Economy continues to expand, while real average wages experience fastest decline on record

Employers' wage costs grew 2.3% over the past year, the slowest growth rate on record, according to today's report from the Bureau of Labor Statistics. Factoring in the recent energy-driven increase in inflation, the real wage is down 2.3%, also the largest real loss on record for this series that began in 1981.

With hourly wages falling in real terms, the only way working families can raise their incomes is by working more hours—certainly not the path to improving living standards that we would expect in an economy posting strong productivity gains.

This 2.3% rate is a slight tick down from the 2.4%—the previous historical low—that prevailed for the last four quarters. Compensation—wages plus benefits—also grew more slowly in the third quarter of this year, up 3.1% over the same quarter last year, the slowest yearly growth in six years.

For the first time in this employers' costs report, the BLS presented these values adjusted for inflation. Both wages and compensation are losing growth in real terms, down 2.3% and 1.5%, respectively, as slower nominal wage growth is colliding with faster inflation. In both cases, these are the largest yearly real losses on record.

This is a broad measure of earnings, including all civilian workers. It thus reveals an ongoing, important imbalance in this economic expansion. Overall measures of economic performance, such as gross domestic product, continue to perform well. For example, real GDP grew by 3.8% in the third quarter, above expectations and an acceleration over the 3.3% GDP growth rate of last quarter.

Yet the wage and compensation results show that this growth is failing to show up in hourly earnings. This has two implications. First, the view that increasing labor costs are pushing up prices is clearly not supported by these data. There is no evidence of an over-heating labor market that needs to be cooled by Federal Reserve rate hikes. Second, the resulting stagnant hourly wages will make it hard for working families to truly get ahead.
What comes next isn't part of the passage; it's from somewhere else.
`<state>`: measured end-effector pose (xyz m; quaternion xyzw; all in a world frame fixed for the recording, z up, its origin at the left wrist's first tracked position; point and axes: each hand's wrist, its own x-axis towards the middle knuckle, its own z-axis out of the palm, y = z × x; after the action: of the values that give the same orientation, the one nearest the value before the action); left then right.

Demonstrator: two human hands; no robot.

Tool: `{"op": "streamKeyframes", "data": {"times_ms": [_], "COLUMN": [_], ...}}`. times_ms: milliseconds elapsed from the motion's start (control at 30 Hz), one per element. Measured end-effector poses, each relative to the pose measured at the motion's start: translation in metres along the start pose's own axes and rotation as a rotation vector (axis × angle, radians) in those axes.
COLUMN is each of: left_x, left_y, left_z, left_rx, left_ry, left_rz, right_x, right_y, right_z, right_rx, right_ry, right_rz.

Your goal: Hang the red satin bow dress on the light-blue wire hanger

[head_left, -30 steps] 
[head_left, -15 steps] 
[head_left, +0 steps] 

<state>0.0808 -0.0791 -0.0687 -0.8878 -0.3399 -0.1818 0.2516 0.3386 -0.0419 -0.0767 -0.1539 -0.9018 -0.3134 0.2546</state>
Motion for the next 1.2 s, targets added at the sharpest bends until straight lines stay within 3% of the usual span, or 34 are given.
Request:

Economic Policy Institute (http://www.epi.org/content.cfm/webfeat_econindicators_wages_20051028)

gtownspur
10-28-2005, 10:54 PM
^^isnt homeownership up amongst all ethnicities and backgrounds.

gtownspur
10-29-2005, 02:03 AM
so lets have tax hikes!!

RandomGuy
10-29-2005, 10:22 AM
^^isnt homeownership up amongst all ethnicities and backgrounds.
:spin

Home ownership is indeed up, not because of economic growth or rising living standards, but because of lower interest rates.

Answer this question:

What happens to the housing market when interest rates go up?

RandomGuy
10-29-2005, 10:27 AM
Aw hell, I'll answer my own question:

Here is a nice graph that illustrates what happens from a San Diego paper.


http://www.signonsandiego.com/uniontrib/20051029/images/default250.gif

Interest rates during that whole downward period were declining. Now interest rates are heading back up again. OOPS. Care to guess where the next bar on that bar graph will be? (hint: not shorter than the one to the left of it)

RandomGuy
10-29-2005, 10:29 AM
Wells Fargo this week surveyed borrowers with interest-only loans and found that, at this juncture, most are paying at least some principal some of the time, a prudent financial strategy that suggests many such borrowers may not be stretched to their absolute limits by their home purchase.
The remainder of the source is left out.